My job, while mostly tedious and often frustrating, rarely places too much strain on me – and is occasionally rewarding. Now and then, if I do something particularly well, I might feel proud of what I’ve achieved. But a moment’s reflection tells me that the more pertinent feeling is gladness at a situation where I have the ability to achieve such things and the opportunity to use that ability (and to sell it for a decent price).
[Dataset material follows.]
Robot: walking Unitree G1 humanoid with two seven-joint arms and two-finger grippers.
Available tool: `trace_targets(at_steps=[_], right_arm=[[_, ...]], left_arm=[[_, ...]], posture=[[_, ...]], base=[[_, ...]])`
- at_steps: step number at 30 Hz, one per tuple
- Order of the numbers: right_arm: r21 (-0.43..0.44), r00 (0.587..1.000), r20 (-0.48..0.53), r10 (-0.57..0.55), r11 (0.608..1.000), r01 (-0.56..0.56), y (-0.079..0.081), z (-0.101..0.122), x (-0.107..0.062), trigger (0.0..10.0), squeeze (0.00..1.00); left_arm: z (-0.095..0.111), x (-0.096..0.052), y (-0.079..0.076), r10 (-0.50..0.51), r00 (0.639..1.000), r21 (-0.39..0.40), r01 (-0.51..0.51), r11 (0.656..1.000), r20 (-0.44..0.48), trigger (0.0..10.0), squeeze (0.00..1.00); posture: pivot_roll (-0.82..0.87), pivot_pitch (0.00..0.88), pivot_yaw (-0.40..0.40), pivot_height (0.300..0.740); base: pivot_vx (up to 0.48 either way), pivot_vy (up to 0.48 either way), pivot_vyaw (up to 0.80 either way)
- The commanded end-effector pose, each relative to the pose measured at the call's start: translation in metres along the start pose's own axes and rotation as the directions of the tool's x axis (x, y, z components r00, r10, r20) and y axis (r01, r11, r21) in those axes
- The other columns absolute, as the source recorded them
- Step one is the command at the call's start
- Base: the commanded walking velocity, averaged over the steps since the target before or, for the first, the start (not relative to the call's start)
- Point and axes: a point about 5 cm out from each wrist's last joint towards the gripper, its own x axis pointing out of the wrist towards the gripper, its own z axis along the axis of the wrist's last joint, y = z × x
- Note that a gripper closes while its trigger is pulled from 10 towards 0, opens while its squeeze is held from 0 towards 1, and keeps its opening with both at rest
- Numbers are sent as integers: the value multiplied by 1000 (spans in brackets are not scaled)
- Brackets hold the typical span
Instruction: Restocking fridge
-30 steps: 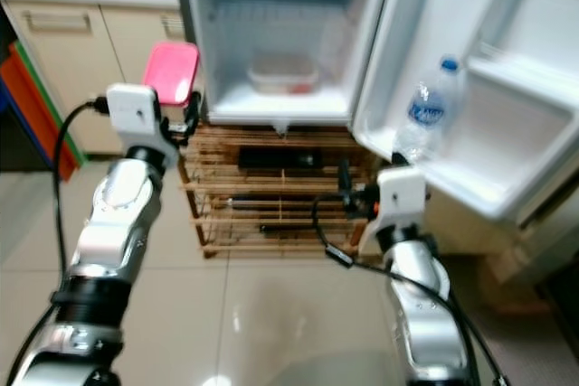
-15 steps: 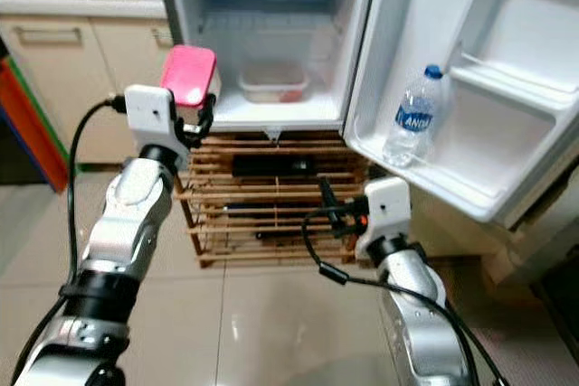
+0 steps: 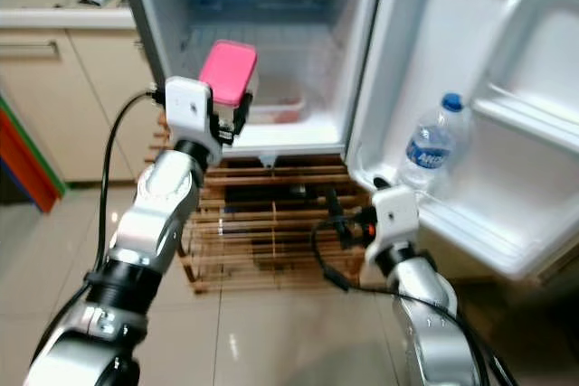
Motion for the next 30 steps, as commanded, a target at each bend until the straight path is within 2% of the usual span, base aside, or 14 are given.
trace_targets(at_steps=[1, 13, 18, 24, 30], right_arm=[[6, 1000, -4, 20, 1000, -20, 4, 0, 1, 10000, 0], [5, 998, -17, 54, 999, -54, 9, -4, -3, 10000, 0], [2, 998, -24, 66, 998, -66, 10, -5, -3, 10000, 0], [1, 996, -29, 79, 997, -79, 12, -5, -4, 10000, 0], [-14, 993, -24, 117, 993, -117, 19, 0, -10, 10000, 0]], left_arm=[[-5, 1, 3, 0, 1000, -5, 0, 1000, -27, 10000, 0], [-6, 2, -2, -24, 999, -19, 23, 1000, -26, 10000, 0], [-4, 2, -3, -10, 1000, 20, 10, 1000, -10, 10000, 0], [-6, 1, -5, -5, 1000, 26, 6, 1000, -23, 10000, 0], [-9, -3, -17, -28, 998, -6, 28, 1000, -50, 10000, 0]], posture=[[-74, 0, -7, 740], [-74, 0, -5, 740], [-74, 0, -7, 740], [-75, 0, -9, 740], [-88, 0, -8, 740]], base=[[480, 0, 0], [480, 0, 0], [473, 0, 0], [0, 0, 0], [0, 0, 0]])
I’ll never be rich, but I’m still dazzlingly lucky. What separates me from all the people who’d like to work but can’t, or want decent work but can only find back-breaking, soul-destroying, minimum-wage drudgery, is sheer chance. They may be dependent on benefits to keep the wolf from the door; I’m dependent on the coincidence of supply and demand that happens to define my labour as valuable. The labour market may more or (often) less efficiently rate our merit as employees, but it isn’t a fair judge of our virtues as people.
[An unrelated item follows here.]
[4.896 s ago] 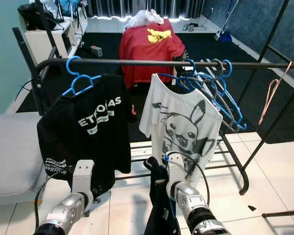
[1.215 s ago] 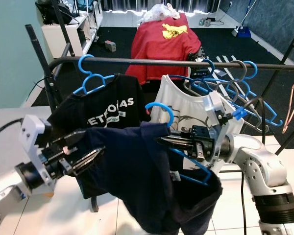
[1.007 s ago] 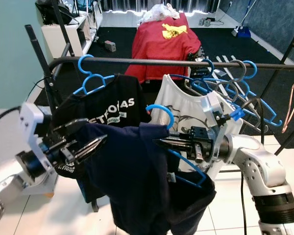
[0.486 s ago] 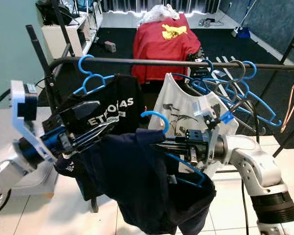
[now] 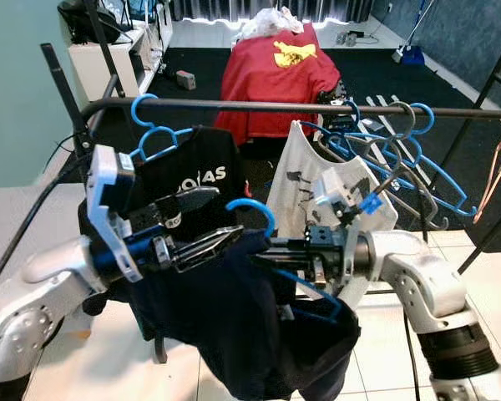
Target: Hang hanger
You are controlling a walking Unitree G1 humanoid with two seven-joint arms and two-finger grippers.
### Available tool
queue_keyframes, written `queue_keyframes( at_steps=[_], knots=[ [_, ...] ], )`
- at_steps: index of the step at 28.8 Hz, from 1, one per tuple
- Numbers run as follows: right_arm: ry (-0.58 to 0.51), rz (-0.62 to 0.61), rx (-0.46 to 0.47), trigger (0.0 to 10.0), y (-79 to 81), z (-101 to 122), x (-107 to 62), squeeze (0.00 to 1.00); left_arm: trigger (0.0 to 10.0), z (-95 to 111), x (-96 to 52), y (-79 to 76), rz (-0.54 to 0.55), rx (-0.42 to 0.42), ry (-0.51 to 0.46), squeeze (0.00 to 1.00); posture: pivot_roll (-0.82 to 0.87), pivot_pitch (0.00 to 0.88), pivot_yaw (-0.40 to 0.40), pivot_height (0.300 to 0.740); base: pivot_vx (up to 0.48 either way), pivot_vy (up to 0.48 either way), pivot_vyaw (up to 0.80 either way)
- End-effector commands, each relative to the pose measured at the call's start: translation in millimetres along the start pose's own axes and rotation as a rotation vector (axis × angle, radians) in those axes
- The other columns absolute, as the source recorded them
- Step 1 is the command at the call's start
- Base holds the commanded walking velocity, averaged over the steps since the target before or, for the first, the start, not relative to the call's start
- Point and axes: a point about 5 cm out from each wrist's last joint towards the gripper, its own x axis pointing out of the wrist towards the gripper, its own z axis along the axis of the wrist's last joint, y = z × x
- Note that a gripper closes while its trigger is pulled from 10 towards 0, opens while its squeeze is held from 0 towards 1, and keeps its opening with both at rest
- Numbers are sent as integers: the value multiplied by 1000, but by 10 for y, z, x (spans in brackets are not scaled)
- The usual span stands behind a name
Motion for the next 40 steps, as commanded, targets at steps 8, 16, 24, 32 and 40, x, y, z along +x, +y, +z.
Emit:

Moral crusaders against ‘dependency’ need to remember this.

(This train of thought, if you can call it that, was set off by two good posts from Peter Ryley and Paul Sagar.)

9 comments:

Liam Murray said...

Hopi makes a similar argument now & again and I think it confuses active & passive dependency or, to put it differently routine & circumstantial dependency.
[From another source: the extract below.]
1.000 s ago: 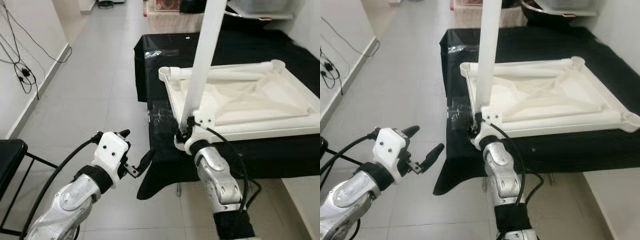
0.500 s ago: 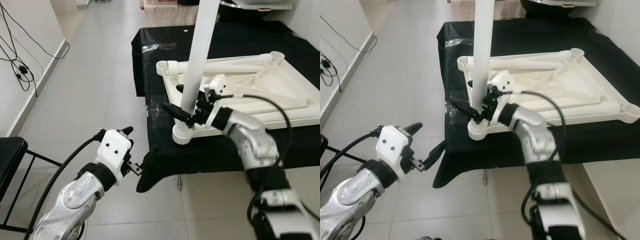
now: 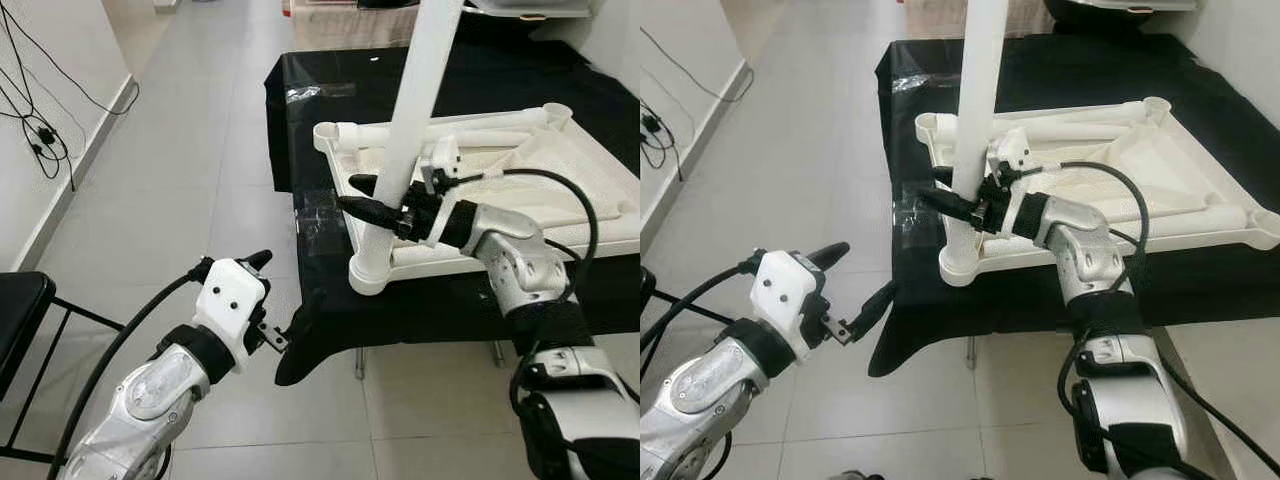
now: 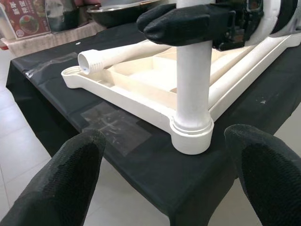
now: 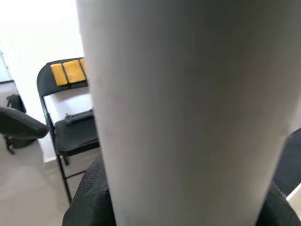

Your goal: Building children table

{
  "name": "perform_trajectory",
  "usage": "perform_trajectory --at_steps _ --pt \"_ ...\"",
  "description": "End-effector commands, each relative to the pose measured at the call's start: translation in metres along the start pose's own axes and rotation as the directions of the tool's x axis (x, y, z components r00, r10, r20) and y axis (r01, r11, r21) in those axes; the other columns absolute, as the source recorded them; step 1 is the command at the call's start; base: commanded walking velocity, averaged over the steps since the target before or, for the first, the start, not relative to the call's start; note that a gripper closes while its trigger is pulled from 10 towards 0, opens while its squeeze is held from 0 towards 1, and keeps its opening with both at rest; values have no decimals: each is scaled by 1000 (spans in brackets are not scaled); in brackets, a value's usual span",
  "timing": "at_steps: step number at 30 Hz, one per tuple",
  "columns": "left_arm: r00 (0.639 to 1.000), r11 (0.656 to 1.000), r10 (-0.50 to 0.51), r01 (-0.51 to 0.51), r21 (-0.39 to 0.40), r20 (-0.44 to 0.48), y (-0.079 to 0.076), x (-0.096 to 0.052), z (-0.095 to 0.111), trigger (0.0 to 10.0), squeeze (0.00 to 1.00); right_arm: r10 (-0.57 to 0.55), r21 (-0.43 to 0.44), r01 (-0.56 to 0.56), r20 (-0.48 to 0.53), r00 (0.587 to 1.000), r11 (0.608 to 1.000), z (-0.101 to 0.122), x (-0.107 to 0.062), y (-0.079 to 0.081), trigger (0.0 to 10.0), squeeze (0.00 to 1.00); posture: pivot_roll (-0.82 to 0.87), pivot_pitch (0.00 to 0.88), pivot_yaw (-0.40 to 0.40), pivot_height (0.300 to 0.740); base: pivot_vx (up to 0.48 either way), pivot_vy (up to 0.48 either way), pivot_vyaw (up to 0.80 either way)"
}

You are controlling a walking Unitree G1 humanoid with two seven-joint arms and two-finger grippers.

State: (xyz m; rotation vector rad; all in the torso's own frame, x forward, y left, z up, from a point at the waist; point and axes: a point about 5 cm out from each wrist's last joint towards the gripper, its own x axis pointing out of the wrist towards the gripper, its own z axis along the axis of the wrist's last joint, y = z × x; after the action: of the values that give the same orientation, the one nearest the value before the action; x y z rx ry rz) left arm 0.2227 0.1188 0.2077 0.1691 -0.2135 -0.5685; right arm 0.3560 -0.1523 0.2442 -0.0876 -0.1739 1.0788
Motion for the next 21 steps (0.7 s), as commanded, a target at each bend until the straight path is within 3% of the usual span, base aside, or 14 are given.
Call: perform_trajectory --at_steps 1,2,3,4,5,7,9,11,16,17,18,19,20,21 --pt "1000 1000 3 -3 -6 -12 0 -7 0 10000 0 -162 74 170 -102 982 983 -35 -8 3 0 0 174 183 -44 740 0 0 0" --pt "1000 1000 8 -8 -6 -19 0 -10 0 10000 0 -412 54 426 -171 895 903 -49 -15 -2 0 0 174 183 -44 740 0 0 0" --pt "1000 1000 8 -8 -6 -19 0 -10 0 10000 0 -412 54 426 -171 895 903 -49 -15 -2 0 0 174 183 -44 740 0 0 0" --pt "1000 1000 11 -12 -10 -23 0 -14 0 10000 0 -670 -16 688 -246 701 726 -65 -26 1 0 0 167 184 -42 740 0 0 0" --pt "1000 1000 13 -13 -13 -25 1 -15 1 10000 0 -803 -80 820 -279 527 566 -73 -36 4 0 0 167 184 -42 740 0 0 0" --pt "1000 1000 16 -17 -20 -25 1 -16 1 10000 0 -821 -99 838 -293 491 536 -78 -33 17 0 0 169 184 -35 740 0 0 0" --pt "999 999 6 -7 -34 -32 -2 -16 -2 10000 0 -800 -71 819 -275 533 569 -78 -6 33 0 0 157 169 -33 740 0 0 0" --pt "999 999 -10 8 -44 -34 -7 -15 -5 10000 0 -789 -48 806 -250 562 590 -73 15 35 0 0 163 173 -41 740 0 0 0" --pt "999 999 -18 16 -49 -32 -9 -13 -5 10000 0 -766 -33 782 -232 599 622 -67 27 35 0 0 157 168 -44 740 0 0 0" --pt "999 999 -19 17 -49 -30 -9 -13 -5 10000 0 -742 -19 756 -214 636 654 -62 34 35 9922 0 157 168 -44 740 0 0 0" --pt "999 999 -19 17 -47 -29 -8 -12 -5 10000 0 -705 -2 719 -198 681 695 -59 40 37 10000 0 155 172 -45 740 0 0 0" --pt "999 999 -19 17 -47 -29 -8 -12 -5 10000 0 -705 -2 719 -198 681 695 -59 40 37 10000 0 155 172 -45 740 0 0 0" --pt "1000 999 -14 13 -44 -24 -6 -12 -4 10000 0 -627 86 640 -141 766 764 -53 43 36 10000 1000 153 174 -44 740 0 0 0" --pt "1000 999 -14 13 -44 -24 -6 -12 -4 10000 0 -627 86 640 -141 766 764 -53 43 36 10000 1000 153 174 -44 740 0 0 0"
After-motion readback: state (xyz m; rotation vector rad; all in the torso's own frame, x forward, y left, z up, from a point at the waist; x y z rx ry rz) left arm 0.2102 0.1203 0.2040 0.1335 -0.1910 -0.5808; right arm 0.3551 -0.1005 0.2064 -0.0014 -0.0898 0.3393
I'm quite comfortable challenging the more moronic references to dependency which do seem to be growing in number. But that has to go hand in hand with an acceptance on the left that the system does support some people who actively choose to depend on others and who must be challenged in doing so.

Anonymous said...

ITS SEEMS TO ME THAT YOU ARE FULL OF YOURSELF! YOU HAD THINGS HANDED TO YOU. WOULD YOU FEEL THE SAME WAY IF YOU HAD TO DO EVERYTHING ON YOUR OWN? LIKE SOME OF THESE UNFORTUNITE PEOPLE WHO STRUGGLE TODAY, THAT WORK HARD & DO THEIR BEST. NOW THAT IS SOMETHING TO BE PROUD ABOUT. YOU NEED TO GET OFF YOUR HIGH HORSE. YOU MIGHT HAVE A GOOD JOB, BUT YOU ARE NOT A GOOD PERSON!

Anonymous said...

To Tom, How dare you put people down not knowing their situation or what they've been through. Yes u got lucky your parents helped you, & got to go to college. Did u really work hard for that, or was it all luck? If you really want to be proud of yourself, help others less fortunite than yourself.

Mil said...

Thanks for that Tom - all things I've been trying to work out to how to say myself. And yes, I read Peter's piece too. This is a meme which needs developing and understanding far more. Dependency as a concept makes the subject so guilty - so easy to blame. Poverty, on the other hand, requires structural change - the kind of change the fortunate in society would not readily agree to.

Far easier to blame the dependent than address the poverty-stricken, don't you think?

Jim Bliss said...

"And the 2010 award for Spectacularly Missing The Point goes to... well, folks, amazingly we have a tie this year... the award is shared between Anonymous and... Anonymous."

Tom Freeman said...

Oh. My. Word.

Anonymous 1 & 2, I obviously know nothing about either of you. For all I know, you both regularly have to deal with well-off people thinking they're better than you, in which case they are arrogant idiots and nobody could blame you for being utterly sick of that sort of treatment.

But I beg you, if you properly read what I wrote, you'll see that my opinion is exactly opposite to that sort of lazy sneering. You may not have meant to, but you're both violently agreeing with me.

Will said...

the anon comments are show why blogging is utterly pointless.

Please everyone -- give the fuck it up and start punching cunts in the mouth instead.

Will said...

btw -- you do come across as a bit of a self-satisfied pompous middle class fuckking eedjiot in this post as well.

You don't know the friggin half of it mate. not by a long way.

Tom Freeman said...

Probably true Will. But I'd rather admit how little I know than be one of those middle-class morons who emote about 'the simple nobility of poverty' and reckon they can get a meaningful insight by watching a Ken Loach film or some such crap.